Le vieillard prit la lettre, la regarda et la retourna en tous sens.

— C’est de cet escroc, n’est-ce pas ? dit-il enfin.

— Elle est de sir Lionel, dit mademoiselle Baker toute tremblante. Elle ne voyait poindre aucun indice de réconciliation fraternelle.

— Oui ; je vois d’où elle vient… mais de quoi s’agit-il ? Je ne vais pas m’amuser à lire ça. Vous pouvez me dire, je pense, de quoi il retourne.

— J’avais espéré, monsieur, que vous et lui, vous pourriez…

— Nous pourrions… et quoi donc ?

— Vous pourriez vous revoir comme des frères et des amis.

— Frères et amis ! On ne peut pas choisir son frère, mais qui voudrait se faire l’ami d’un escroc ? Et c’est là ce que dit cette lettre ?

— Pas précisément.

— Alors, quoi ? que diable !

— Sir Lionel, monsieur, m’a fait…

— Vous a fait, quoi ? Vous a fait signer une lettre de change, je pense.

— Non, non ; rien de la sorte.

— Alors, qu’est-ce qu’il vous a fait faire ?

— Il ne m’a rien fait faire ; mais il m’a écrit… une… une offre de mariage. Et la pauvre mademoiselle Baker, avec son bout de nez tout rouge, leva les yeux avec une expression si confiante, si candide et si suppliante à la fois, que tout autre que M. Bertram aurait cherché à la rassurer.

— Une offre de mariage de sir Lionel ! dit-il.

— Oui ! dit timidement mademoiselle Baker. La voici, et je suis venue vous consulter au sujet de la réponse à faire.

M. Bertram, pour le coup, prit la lettre et la lut d’un bout à l’autre.

— Bon ! fit-il en fermant les yeux et en branlant lentement la tête. Bon !

— J’ai pensé qu’il valait mieux ne rien faire sans vous voir. Et c’est là ce qui m’amène en toute hâte à Hadley.

— L’impudent, l’effronté coquin !

— Vous pensez donc que je doive refuser ?

— Vous êtes une folle, une imbécile, une sotte fieffée, vous dis-je. Telle fut la réponse de M. Bertram à cette question.

— Mais je ne savais que dire avant de vous avoir consulté, reprit mademoiselle Baker en se cachant le visage dans son mouchoir.

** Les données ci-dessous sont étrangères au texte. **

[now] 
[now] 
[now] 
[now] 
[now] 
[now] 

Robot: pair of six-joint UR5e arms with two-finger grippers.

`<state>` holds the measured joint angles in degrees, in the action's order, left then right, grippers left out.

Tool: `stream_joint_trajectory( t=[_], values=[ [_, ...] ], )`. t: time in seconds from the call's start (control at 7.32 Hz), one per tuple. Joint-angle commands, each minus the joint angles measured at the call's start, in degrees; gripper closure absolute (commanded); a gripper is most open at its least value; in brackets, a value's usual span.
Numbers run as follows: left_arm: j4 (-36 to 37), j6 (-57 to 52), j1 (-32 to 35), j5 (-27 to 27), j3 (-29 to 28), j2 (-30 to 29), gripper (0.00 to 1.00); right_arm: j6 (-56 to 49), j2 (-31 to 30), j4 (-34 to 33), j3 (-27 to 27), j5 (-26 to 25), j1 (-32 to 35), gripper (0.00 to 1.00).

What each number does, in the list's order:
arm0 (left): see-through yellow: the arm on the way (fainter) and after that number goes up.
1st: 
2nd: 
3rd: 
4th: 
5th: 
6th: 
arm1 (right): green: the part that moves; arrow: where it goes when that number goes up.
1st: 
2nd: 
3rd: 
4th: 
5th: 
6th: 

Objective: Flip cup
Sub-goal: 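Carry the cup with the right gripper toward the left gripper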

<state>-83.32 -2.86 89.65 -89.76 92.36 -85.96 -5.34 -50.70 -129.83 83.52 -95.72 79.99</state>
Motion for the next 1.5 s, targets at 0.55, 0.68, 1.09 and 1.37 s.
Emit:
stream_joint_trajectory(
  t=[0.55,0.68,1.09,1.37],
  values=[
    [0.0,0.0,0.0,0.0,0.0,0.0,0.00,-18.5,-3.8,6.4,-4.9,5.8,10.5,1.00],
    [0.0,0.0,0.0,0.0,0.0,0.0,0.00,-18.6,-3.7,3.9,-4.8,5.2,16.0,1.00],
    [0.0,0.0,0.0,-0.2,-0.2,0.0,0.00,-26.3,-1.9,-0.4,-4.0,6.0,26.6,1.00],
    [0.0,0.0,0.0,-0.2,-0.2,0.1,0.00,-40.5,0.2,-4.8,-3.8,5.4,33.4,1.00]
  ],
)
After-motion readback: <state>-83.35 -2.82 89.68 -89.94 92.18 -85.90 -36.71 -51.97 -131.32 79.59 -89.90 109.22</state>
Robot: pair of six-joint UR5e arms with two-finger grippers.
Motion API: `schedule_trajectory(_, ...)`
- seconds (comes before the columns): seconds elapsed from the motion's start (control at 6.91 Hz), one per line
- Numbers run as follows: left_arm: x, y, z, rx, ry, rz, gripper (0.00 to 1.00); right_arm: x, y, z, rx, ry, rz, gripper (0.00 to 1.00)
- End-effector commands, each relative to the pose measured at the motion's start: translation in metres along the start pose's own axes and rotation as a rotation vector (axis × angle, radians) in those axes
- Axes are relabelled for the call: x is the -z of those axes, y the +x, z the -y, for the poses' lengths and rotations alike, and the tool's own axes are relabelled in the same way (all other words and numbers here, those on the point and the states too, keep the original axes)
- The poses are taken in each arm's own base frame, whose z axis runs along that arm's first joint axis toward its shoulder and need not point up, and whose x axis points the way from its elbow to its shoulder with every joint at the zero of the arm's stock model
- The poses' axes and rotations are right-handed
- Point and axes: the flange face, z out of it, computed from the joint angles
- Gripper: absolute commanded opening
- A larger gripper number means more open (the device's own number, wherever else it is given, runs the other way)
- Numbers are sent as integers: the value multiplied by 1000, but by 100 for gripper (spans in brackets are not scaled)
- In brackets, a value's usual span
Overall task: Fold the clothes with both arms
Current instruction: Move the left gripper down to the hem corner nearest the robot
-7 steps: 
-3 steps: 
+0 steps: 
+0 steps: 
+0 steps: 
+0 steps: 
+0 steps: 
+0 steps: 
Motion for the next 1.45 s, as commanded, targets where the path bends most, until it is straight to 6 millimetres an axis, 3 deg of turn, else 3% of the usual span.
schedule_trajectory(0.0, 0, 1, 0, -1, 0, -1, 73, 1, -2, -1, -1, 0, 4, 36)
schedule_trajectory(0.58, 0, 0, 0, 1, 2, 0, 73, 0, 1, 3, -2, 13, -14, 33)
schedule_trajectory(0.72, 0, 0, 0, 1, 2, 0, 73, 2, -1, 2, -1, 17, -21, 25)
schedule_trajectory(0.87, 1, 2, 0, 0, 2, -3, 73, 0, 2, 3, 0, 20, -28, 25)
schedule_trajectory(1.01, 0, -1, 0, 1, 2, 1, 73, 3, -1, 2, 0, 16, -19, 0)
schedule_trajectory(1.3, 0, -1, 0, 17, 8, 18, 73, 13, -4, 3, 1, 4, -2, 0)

— Vous ne saviez que dire ? Comment ! ne savez-vous pas que c’est un escroc, un mauvais sujet, un aventurier sans le sou ! Seigneur Dieu ! Êtes-vous sotte à ce point ? Il est vraiment heureux que vous ne restiez pas toute seule à Littlebath.

Mademoiselle Baker ne chercha pas à se défendre ; elle fondit en larmes et promit à son oncle de se laisser absolument guider par lui. Sous sa dictée, elle écrivit à sir Lionel la courte réponse que voici :


« Hadley, janvier 181…
« Monsieur,

« M. Bertram dit qu’il me suffira de vous prévenir qu’il ne me donnerait pas un sou de son vivant, et qu’il ne me léguerait pas un sou à sa mort, si je devenais votre femme.

« Votre très-dévouée,
« Mary Baker. »


Le vieillard ne voulut pas qu’elle écrivît un seul mot de plus ; mais, en pliant la lettre, elle trouva moyen d’ajouter en cachette un tout petit post-scriptum pour expliquer les choses. La pauvre femme se servit des premières expressions qui lui vinrent à l’esprit.

« Il est si furieux de tout ceci ! »

Il ne fut pas permis à mademoiselle Baker de retourner à Littlebath, même pour faire ses paquets et payer les mémoires, ou pour dire adieu à ceux qu’elle quittait. Une femme de chambre fit tout cela. Vu le danger auquel elle avait échappé, M. Bertram résolut de ne plus la laisser s’exposer à la tentation.

Ainsi se termina la campagne matrimoniale de sir Lionel.